Chewing opium smoked souls and offering hearts.
These will be those closest to you.
Forgive them, we know not what we do.
Swimming in the sin of a century.
Crawling once more on the back of time.
A miseducation of things once told.
Scratched on tablets, ground down like baby teeth.
But the skies won’t fall.
And though walls grow tall we strengthen our desire.
To avoid smashing galaxies and fragile pieces of others.
Every time you try to be what they expect, the honey sting;
the disdainful look of Lucifer drops all that is tired.
We become more inspired.
And make way for the inevitable bliss.
In Zion.

Grounded

They split the sun in two and I fell into the sky.

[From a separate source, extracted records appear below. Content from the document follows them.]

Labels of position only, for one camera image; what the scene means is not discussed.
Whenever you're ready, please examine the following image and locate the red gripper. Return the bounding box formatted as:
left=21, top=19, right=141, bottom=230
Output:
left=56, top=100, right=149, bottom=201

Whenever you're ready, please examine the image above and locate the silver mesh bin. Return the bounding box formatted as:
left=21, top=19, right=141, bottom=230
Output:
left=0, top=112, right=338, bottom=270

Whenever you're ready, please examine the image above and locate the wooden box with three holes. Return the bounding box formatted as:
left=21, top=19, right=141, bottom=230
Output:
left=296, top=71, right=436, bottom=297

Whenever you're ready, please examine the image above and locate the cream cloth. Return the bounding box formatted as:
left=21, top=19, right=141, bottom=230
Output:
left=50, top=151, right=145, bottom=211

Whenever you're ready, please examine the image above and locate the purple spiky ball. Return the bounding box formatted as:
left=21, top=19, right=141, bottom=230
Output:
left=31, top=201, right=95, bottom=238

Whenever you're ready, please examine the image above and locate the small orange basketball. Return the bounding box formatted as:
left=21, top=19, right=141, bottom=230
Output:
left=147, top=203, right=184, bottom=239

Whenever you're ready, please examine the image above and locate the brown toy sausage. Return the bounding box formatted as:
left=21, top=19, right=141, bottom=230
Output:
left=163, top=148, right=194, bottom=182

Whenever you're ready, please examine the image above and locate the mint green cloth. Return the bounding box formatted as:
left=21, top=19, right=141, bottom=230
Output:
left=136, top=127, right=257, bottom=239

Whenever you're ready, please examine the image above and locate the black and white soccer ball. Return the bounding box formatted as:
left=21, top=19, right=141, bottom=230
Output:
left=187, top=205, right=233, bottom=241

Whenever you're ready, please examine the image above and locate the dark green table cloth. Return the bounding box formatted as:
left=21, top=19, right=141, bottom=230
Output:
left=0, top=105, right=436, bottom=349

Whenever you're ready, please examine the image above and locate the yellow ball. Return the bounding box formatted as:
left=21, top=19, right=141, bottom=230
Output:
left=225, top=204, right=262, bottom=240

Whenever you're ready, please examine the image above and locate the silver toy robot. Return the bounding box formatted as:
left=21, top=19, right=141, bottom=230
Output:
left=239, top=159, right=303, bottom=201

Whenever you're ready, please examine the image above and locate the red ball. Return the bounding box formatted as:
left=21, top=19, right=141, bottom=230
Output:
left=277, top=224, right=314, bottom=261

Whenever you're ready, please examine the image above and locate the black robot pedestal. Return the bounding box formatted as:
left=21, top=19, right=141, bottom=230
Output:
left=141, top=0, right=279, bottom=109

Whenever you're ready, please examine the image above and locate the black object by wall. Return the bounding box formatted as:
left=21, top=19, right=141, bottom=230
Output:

That vast aperture to swallow me completely.
Gobbling light and the cells of the universe.
This volant creature feeling the constellations on my fingertips.
Tumbling and freewheeling as my soul solidifies.
The ticking clock ignites and hurtles me on.
After days languishing over lunar landscapes and silent seas.
Wrap me in skin.
Count my DNA as the magic settles.
Freefall through the atmosphere, making waves across your heart.
Plummet with all the intention of God and deliberateness of the devil.
To be smouldering on your shore.
Smoking on the sulphur of your spirit
Grounded, by just one look into your eyes.